TASK REQUIREMENTS> Report each line of the entries that contains the word "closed", copied in full.

EXERCISE DATA>
* * * * *

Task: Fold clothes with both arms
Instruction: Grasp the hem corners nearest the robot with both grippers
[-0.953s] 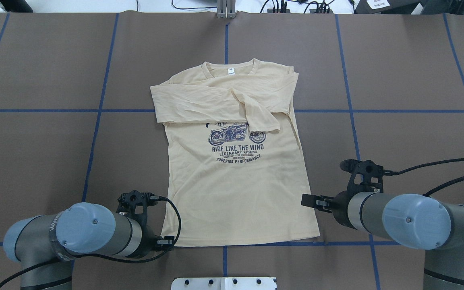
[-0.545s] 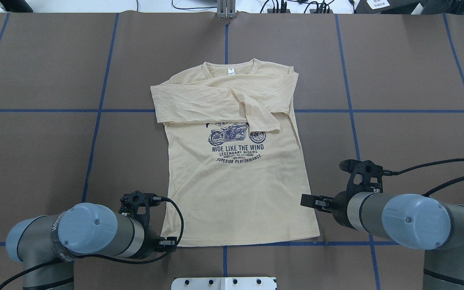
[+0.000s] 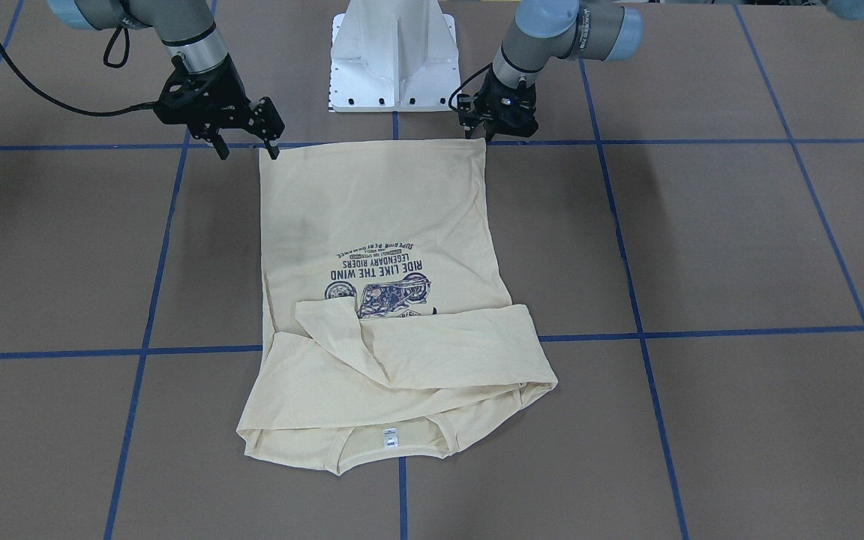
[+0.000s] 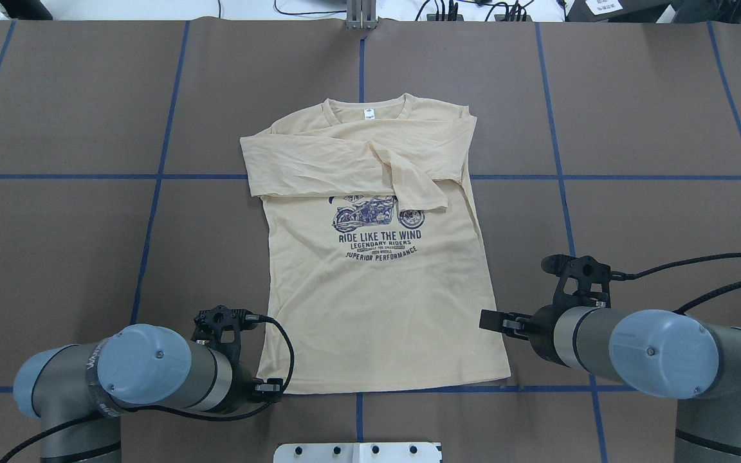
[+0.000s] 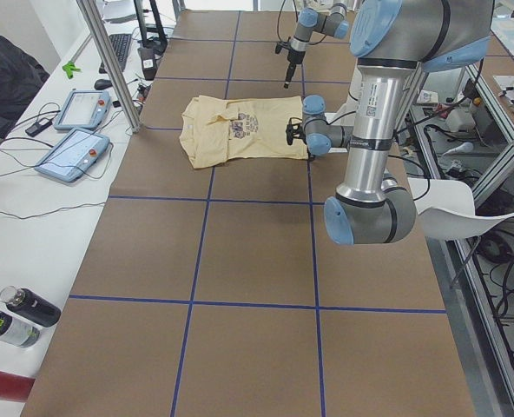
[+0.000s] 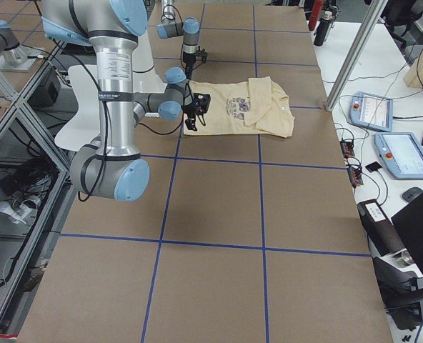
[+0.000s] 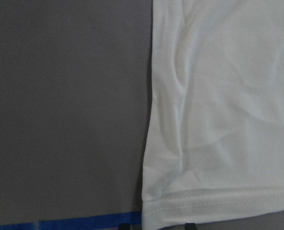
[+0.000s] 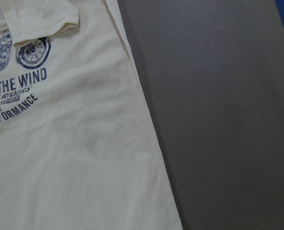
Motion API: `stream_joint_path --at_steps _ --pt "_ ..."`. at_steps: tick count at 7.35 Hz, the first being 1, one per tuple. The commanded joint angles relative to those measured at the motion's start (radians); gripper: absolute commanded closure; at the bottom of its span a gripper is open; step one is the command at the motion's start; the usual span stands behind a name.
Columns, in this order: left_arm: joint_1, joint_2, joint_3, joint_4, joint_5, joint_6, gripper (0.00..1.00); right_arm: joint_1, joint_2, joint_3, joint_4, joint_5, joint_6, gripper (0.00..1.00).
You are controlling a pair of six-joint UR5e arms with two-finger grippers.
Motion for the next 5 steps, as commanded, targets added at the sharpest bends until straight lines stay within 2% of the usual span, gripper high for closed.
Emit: stream_joint_path --at_steps 1,2,3,5 --pt "0.001 -0.011 0.007 0.001 0.002 0.000 0.59 0.000 0.000 0.000 0.000 0.000 0.000 0.00" --pt "0.001 -0.014 0.007 0.001 0.002 0.000 0.77 0.000 0.000 0.000 0.000 0.000 0.000 0.00" --pt "-0.001 -0.014 0.004 0.001 0.002 0.000 0.99 0.000 0.000 0.000 0.000 0.000 0.000 0.00" --pt "-0.004 -0.012 -0.001 0.003 0.006 0.000 1.00 0.000 0.000 0.000 0.000 -0.002 0.000 0.00"
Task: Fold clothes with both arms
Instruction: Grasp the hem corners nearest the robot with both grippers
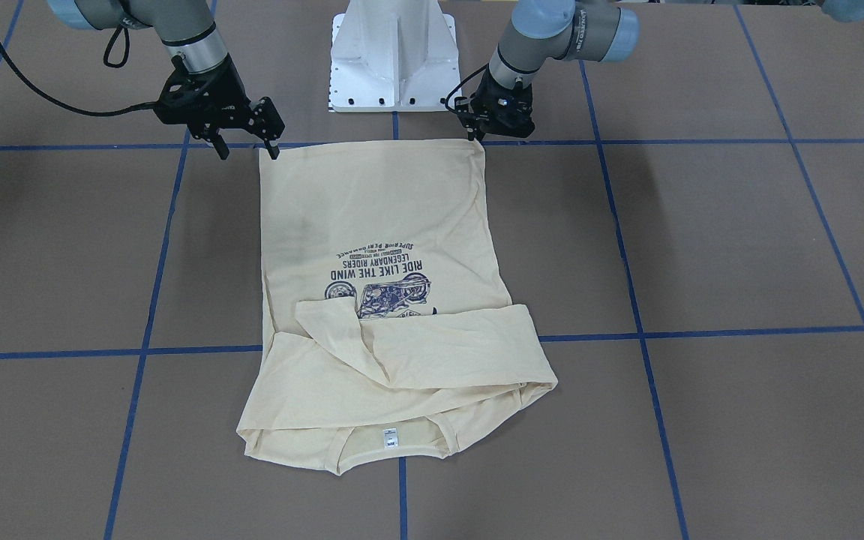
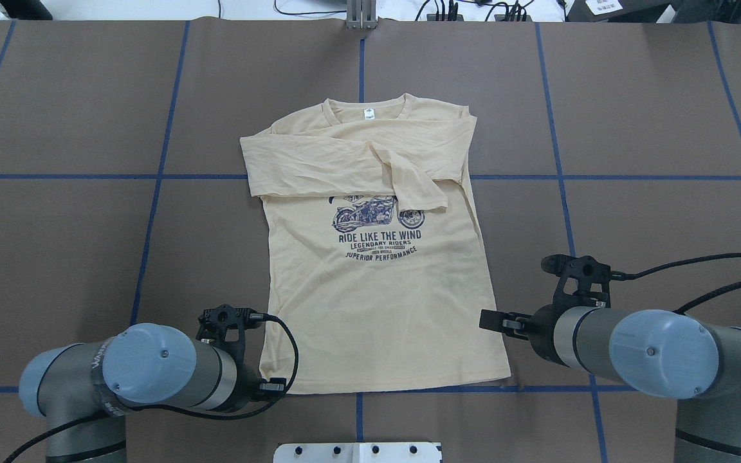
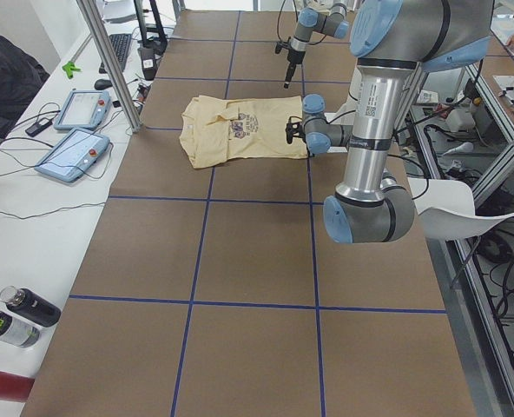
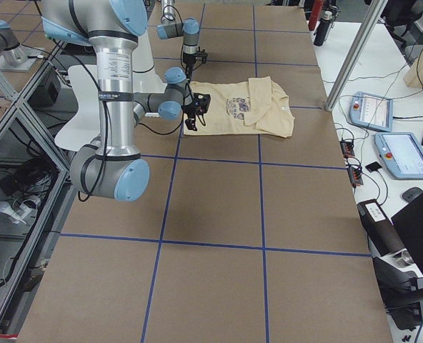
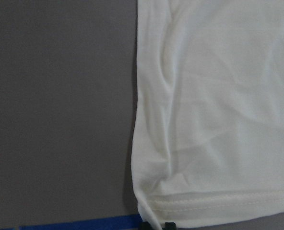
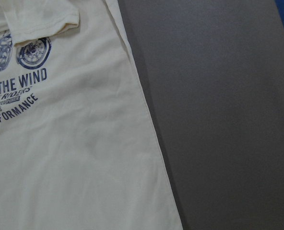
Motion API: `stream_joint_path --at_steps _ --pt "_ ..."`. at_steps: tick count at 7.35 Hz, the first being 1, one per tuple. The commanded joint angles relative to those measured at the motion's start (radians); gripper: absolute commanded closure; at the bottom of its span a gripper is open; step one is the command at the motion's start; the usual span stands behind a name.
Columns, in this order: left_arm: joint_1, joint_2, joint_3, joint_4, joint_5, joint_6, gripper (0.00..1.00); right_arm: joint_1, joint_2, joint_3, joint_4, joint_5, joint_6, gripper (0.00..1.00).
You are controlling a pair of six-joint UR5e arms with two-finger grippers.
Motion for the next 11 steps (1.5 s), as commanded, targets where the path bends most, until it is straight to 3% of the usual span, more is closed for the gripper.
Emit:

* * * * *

EXPECTED OUTPUT>
Motion for the next 5 steps, as commanded, targets added at the sharpest bends until straight lines stay within 2% of the usual span, gripper high for closed.
Motion for the next 11 steps (1.5 s), as commanded, targets where the path bends most, until it is straight to 3% of the usual span, more is closed for the gripper.

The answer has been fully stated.